@kb I’m old enough to remember when they put that in and people started #fixreplies 🤣
@nuthatch reminds me of twitter before the change that triggered #fixreplies

Remember #fixreplies ?
Remember the #dickbar ?

Those "issues" weren't bad in retrospect...

#twitter

@dewey I found that browsing the local timeline of smaller and more specialized instances often lets me discover interesting content.

As much as I will forever hate any algorithmic timelines everywhere, I don't disagree with your "best way to discover new content on Twitter" statement – but the "on Twitter" part is important here. I don't think Twitter was ever actually good at discovery (after #fixreplies). It started being good at "engagement", which I'm not sure I need more of in my life.

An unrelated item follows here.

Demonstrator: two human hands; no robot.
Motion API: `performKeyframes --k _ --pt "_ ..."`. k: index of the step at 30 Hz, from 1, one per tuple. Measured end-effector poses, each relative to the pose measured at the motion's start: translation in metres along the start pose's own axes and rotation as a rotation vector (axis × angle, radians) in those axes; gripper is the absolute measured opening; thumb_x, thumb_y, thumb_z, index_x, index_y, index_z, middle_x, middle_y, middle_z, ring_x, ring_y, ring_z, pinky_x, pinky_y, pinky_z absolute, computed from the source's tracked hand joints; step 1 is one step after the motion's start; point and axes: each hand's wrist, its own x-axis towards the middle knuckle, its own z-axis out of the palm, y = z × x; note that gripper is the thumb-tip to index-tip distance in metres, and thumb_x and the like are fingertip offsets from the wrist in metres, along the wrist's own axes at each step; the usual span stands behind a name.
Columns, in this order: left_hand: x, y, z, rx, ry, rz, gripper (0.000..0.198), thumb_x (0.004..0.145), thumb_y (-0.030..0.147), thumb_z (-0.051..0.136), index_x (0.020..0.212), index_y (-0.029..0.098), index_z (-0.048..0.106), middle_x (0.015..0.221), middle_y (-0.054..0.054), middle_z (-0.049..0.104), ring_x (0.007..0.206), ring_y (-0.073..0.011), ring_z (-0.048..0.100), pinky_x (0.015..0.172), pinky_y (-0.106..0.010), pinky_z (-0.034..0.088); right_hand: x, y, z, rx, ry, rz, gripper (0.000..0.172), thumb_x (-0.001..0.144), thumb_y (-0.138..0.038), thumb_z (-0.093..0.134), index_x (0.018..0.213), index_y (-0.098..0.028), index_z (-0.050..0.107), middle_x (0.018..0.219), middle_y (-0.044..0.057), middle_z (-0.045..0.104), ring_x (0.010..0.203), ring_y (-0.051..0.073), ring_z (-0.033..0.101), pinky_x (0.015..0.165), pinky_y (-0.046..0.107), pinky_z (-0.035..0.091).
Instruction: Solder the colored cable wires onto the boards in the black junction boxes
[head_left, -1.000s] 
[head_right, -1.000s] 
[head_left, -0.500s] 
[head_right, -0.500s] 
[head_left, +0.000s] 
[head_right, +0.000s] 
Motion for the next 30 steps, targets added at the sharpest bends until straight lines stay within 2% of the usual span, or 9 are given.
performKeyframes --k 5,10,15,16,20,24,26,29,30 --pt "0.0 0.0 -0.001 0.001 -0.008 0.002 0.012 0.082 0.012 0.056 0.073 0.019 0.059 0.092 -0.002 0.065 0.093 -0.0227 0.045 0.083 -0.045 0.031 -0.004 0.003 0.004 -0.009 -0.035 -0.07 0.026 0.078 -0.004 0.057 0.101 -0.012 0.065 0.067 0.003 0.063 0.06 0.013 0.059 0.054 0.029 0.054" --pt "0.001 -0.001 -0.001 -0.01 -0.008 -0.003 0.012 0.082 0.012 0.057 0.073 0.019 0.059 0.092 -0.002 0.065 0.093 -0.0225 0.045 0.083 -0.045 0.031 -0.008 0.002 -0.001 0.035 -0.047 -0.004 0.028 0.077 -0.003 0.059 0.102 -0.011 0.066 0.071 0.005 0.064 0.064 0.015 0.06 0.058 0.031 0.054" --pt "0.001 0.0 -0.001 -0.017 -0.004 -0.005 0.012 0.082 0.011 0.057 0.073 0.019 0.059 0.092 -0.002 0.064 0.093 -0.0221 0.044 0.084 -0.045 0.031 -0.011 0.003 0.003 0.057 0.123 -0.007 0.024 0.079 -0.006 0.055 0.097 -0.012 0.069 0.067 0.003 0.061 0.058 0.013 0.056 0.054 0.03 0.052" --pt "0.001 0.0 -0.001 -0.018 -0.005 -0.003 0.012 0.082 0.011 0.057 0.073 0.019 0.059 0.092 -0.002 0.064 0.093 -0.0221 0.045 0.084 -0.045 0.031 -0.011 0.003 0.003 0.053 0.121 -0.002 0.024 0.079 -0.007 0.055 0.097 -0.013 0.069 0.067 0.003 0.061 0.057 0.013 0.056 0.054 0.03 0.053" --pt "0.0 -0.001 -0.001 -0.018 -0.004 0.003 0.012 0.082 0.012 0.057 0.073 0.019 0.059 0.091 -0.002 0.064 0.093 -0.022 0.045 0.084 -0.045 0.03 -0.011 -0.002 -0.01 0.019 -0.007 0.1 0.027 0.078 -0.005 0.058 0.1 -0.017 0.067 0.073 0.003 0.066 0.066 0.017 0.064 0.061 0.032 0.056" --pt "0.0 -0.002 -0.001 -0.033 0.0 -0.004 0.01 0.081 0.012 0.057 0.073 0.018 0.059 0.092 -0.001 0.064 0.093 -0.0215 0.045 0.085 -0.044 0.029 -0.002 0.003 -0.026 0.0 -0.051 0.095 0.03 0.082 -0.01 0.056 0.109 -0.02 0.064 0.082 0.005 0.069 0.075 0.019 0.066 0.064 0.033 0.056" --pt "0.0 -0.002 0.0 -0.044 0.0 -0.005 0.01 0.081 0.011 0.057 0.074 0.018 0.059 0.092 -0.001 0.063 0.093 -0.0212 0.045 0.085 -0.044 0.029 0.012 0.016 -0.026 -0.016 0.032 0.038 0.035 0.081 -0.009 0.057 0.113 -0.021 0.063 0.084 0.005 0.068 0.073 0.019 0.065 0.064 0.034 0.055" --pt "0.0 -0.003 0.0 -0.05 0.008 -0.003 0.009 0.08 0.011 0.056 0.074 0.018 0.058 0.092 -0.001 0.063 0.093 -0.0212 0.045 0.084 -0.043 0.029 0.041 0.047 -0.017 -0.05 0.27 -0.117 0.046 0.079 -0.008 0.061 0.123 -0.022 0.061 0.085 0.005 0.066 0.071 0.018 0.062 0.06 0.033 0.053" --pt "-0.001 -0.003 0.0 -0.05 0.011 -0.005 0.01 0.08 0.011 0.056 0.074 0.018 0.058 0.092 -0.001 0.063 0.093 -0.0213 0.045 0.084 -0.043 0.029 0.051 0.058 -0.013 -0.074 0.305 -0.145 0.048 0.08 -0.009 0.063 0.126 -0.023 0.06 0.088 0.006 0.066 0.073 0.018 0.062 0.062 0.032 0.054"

@bastianallgeier I remember when twitter changed replies -- before, me following @ foo meant that I saw everything that foo posted, reply or not. At the beginning there wasn't a thread structure at all, just a stream of unconnected tweets!

Then twitter made it so if you clicked reply to a specific tweet, it was linked in (you could have a thread), and then twitter made it so if foo replied to a tweet by baz, *I DIDN'T SEE IT IN MY TIMELINE* **GASP** -- I could still read the thread, but I didn't see the reply tweet by default.

Folks were *pissed* about this change and missing updates to the discussion.

We even had a revolt, people petitioning to #fixreplies to put the behavior back to the old way.

Which led to the tagline a few years later,

"Remember #fixreplies? We were such dorks back then."